While crude oil prices have collapsed — falling well below $60 a barrel — much to the chagrin of producers and delight of large consumers, the global oil market is in the process of ‘rebalancing’. Although oil is cheap, the market is unlikely to bottom out in a hurry; and in the process of rebalancing, one can expect mini-rallies from time to time. But such rallies will be short-lived and peter out soon.

Noticeable changes

The demand and supply fundamentals are currently undergoing noticeable changes. The market is witnessing slowing consumption demand and slowing production growth at the current low prices. Slowing global demand growth is a reality. Lower global GDP growth projections would translate to a decline in crude demand growth in 2015. Some experts estimate the fall at 10 per cent over the year. Europe is not doing well, while Japan is widely seen as moving towards recession. But this picture is tempered by the possibility of upside demand surprises, especially from the global power sector which can deliver demand growth. Lower crude price translates to lower petroleum price that encourages power generation.

Key driver

Again, large but price-sensitive countries like India and Indonesia can consume more oil at lower prices. There will be other price-elastic demand growth from other sectors.

The key driver of the market in recent months has been the US crude production. However, after the fall in price, the viability of some projects has become suspect. If the current price levels continue, the number of rigs in the US is widely expected to fall during the year. Significant production growth slowdown may be expected during the year, but much of it is likely to happen in the second half of the year, according to industry experts.

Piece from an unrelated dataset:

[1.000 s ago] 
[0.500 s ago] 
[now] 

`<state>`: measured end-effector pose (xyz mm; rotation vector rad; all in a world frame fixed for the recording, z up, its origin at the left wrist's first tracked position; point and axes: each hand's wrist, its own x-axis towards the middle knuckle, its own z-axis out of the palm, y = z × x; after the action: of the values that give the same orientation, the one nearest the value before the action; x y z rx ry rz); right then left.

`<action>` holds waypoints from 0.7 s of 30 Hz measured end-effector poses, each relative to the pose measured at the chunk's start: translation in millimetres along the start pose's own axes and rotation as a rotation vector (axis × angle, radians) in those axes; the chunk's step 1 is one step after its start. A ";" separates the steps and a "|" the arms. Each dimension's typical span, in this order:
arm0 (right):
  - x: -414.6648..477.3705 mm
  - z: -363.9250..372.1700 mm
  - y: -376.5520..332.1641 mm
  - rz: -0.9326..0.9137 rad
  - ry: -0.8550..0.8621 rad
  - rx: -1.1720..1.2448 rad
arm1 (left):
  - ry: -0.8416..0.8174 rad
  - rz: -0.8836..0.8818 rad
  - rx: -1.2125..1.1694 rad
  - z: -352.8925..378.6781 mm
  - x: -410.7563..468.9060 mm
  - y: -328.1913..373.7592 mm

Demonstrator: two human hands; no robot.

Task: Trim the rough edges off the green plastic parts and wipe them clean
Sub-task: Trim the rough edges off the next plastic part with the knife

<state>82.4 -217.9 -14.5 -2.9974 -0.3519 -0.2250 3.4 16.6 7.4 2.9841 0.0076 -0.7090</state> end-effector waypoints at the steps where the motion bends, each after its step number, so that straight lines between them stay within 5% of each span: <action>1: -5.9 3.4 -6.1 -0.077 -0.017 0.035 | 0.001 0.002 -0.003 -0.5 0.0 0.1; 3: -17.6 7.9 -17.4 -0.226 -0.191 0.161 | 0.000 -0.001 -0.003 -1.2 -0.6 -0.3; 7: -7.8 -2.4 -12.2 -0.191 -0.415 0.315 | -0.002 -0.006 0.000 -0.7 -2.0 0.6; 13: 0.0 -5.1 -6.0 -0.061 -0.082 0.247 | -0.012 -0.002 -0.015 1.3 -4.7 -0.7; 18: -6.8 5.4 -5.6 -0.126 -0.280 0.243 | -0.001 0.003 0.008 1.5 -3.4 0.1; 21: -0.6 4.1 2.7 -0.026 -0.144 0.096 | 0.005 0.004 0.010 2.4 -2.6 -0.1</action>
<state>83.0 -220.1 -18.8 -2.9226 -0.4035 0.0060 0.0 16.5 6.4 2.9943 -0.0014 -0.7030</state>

However, it is also reported that despite current low prices many producers are averse to cutting production in a hurry as it may risk reservoir damage. So, production may continue until cash costs stay above market prices over an extended period of time and test producers’ resolve.

Elsewhere, the OPEC has not yet decided on production cuts; but the cartel’s intervention can happen anytime. Reduced supply from the OPEC for whatever reason can potentially accelerate the rebalancing act. For the present, output in Libya is reported to be slowing.

Strategic oil reserve

Interestingly, around the world, producers are enforcing capital spending cuts to allow market to rebalance. However, there will be lag between such efforts and impact on market prices. The effect of the present capital spend pullback is likely to show results only a year later.

One potential source of demand, albeit temporary, is creation of ‘strategic oil reserve’. Low oil prices are sure to encourage countries to create such reserves.

It can be a large source of oil demand but temporary in nature. China is already engaged in building reserves. India may follow suit or logically should.

Given the slowing demand growth and slowing production growth coupled with absence of discretionary production cut by OPEC, supply demand fundamentals will slowly bottom out hopefully sometime in mid-2015.

For large importing countries the risk is what if, in the process of market rebalancing over the coming months, the world faces geopolitical events that can potentially disrupt supplies.

Geopolitical events

In the event, speculative capital is sure to return to the crude market, accelerating the price action. It is unclear if India, a major importer of crude with import dependence of 80 per cent, has put in place any risk management plans. It would be foolhardy to take the current low prices for granted.